États-UnisÀ Los Angeles, la tuerie a marqué la diaspora chinoise
Aux Etats-Unis, le carnage survenu dans un dancing de Los Angeles samedi, en plein Nouvel An chinois, interpelle la communauté asiatique.
Onze morts, neuf blessés et au-delà de ce lourd bilan, un rêve entier saccagé: en Californie, la tuerie de masse de Monterey Park traumatise une banlieue chinoise de Los Angeles, largement considérée comme un modèle d’intégration asiatique au sein du grand «melting-pot» américain. Pour la diaspora, «ce coin est considéré comme l’endroit parfait», explique à l’AFP Martin Ding, dans un supermarché asiatique construit en forme de pagode.
Au milieu du gingembre confit, des biscuits siglés «Hello Kitty» et des durians -- fruits épineux d’Asie du Sud-Est -- surgelés, cet agent immobilier se demande encore comment un septuagénaire d’origine asiatique a pu faire un carnage dans un dancing de cette cité pavillonnaire samedi, en plein Nouvel An chinois. «C’est un grand choc pour moi», souffle ce sino-américain de 22 ans, qui habite le centre-ville de Los Angeles, mais conduit régulièrement sur une dizaine de kilomètres pour venir faire ses courses ici.
Sa stupeur est largement partagée dans cette cité paisible de 60’000 habitants, où plus de 65% des habitants sont d’origine asiatique.
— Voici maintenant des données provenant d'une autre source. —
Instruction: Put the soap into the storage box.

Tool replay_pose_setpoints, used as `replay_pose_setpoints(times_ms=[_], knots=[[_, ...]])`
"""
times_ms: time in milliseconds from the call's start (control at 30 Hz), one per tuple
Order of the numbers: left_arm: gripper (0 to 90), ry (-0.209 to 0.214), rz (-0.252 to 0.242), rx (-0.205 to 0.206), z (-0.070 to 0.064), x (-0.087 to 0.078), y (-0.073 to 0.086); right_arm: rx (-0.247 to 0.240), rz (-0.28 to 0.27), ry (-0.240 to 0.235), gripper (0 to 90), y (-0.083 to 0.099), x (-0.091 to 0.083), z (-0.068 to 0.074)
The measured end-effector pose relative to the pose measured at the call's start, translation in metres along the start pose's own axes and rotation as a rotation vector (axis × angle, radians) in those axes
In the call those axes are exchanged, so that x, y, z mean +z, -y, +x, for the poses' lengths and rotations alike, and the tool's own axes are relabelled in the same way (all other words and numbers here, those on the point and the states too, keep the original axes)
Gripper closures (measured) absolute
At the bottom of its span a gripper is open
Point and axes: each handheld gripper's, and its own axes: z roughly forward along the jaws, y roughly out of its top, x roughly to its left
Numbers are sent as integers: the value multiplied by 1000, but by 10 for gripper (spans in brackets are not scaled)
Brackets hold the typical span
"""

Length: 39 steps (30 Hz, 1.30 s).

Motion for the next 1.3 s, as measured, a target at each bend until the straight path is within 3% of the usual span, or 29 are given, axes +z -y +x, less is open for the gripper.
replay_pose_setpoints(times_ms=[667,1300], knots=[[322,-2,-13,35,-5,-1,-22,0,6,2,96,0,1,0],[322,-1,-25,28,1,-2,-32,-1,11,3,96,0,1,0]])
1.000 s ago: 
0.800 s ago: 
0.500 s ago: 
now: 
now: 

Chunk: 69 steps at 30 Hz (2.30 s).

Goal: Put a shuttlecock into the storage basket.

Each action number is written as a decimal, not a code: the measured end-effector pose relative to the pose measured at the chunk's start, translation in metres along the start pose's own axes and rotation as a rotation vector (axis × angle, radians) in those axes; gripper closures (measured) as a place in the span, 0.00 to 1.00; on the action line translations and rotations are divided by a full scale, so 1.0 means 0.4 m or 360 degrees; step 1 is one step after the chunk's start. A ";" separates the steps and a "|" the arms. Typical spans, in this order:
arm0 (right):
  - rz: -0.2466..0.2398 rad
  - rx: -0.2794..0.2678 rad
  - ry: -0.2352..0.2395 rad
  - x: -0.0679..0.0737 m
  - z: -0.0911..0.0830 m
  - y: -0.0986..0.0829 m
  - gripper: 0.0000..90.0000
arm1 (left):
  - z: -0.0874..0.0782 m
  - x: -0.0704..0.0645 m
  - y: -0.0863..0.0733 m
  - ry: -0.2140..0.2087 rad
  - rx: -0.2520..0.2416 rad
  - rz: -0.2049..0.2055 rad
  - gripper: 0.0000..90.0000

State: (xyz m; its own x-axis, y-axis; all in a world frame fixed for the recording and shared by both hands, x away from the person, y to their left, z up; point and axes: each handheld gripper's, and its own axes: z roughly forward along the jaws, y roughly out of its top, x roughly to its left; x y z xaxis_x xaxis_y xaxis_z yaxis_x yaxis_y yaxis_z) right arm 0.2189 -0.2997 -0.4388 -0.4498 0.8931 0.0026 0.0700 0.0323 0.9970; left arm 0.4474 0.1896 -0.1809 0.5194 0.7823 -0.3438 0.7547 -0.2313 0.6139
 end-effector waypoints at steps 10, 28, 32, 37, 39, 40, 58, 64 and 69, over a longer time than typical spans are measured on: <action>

Car aux États-Unis, Monterey Park a depuis longtemps été érigé en modèle du rêve sino-américain: sociologues et universitaires ont consacré des livres entiers à cette ville, qui s’est imposée depuis les années 70 comme le «premier Chinatown de banlieue».
«Beverly Hills chinois»
Encaissé entre Los Angeles et les collines ensoleillées de la vallée de San Gabriel, l’endroit a longtemps été vendu comme un «Beverly Hills chinois» par un magnat de l’immobilier local. Jusqu’à cette tuerie, Monterey Park promettait la douceur de vivre aux immigrés, avec ses commerces bardés d’idéogrammes, ses parcs idéaux pour les amateurs de tai chi, et ses agences bancaires où l’on parle mandarin.
Monterey Park «embrasse sa diversité (…), nous sommes un exemple de ce à quoi ressemble une communauté multiculturelle et multi-ethnique», abonde Thomas Wong, l’un des membres du conseil municipal, en rappelant l’importance des diasporas japonaise, coréenne, vietnamienne, mais aussi latino-américaines.
«C’est tellement choquant»
Outre quatre membres asiatiques, dont deux ouvertement gays, au sein du conseil municipal, la ville est également représentée par Judy Chu à Washington, première femme sino-américaine à siéger au Congrès américain. «Voilà pourquoi c’est tellement choquant de voir un incident aussi violent que celui-ci, dans notre communauté très sûre, qui a toujours accueilli toutes les cultures», reprend Thomas Wong.
«La ville est tellement sûre que mon fils de 12 ans marche tout seul pour aller à son studio de kung fu», renchérit Elizabeth Yang. Cette avocate de 40 ans, plus habituée aux compliments de la diaspora sur la qualité des restaurants locaux de «dim sum» -- petits plats cantonais -- qu’aux visites éplorées des politiques californiens, fréquentait le dancing visé par le tireur.
Possible jalousie
Le profil de cet homme, Huu Can Tran, qui s’est suicidé après avoir essayé de pénétrer dans une deuxième salle de bal, intrigue la ville entière. Comment ce Chinois septuagénaire, au patronyme à consonance vietnamienne, a-t-il réussi à se procurer un pistolet semi-automatique interdit à la vente en Californie ? Avait-il des connexions louches? A Los Angeles, «il y a la mafia à Chinatown, avec des seigneurs de guerre qui prennent le contrôle d’immeubles et maltraitent les gens. Mais on n’entend pas ce genre d’histoires ici», observe Elizabeth Yang.
Depuis la pandémie, l’avocate constate en revanche une recrudescence des violences conjugales. Une piste actuellement envisagée par la police, qui explore une possible histoire de jalousie. «C’était un incident isolé», se rassure Elizabeth Yang. «Maintenant qu’il est mort, tout doit revenir à la normale.»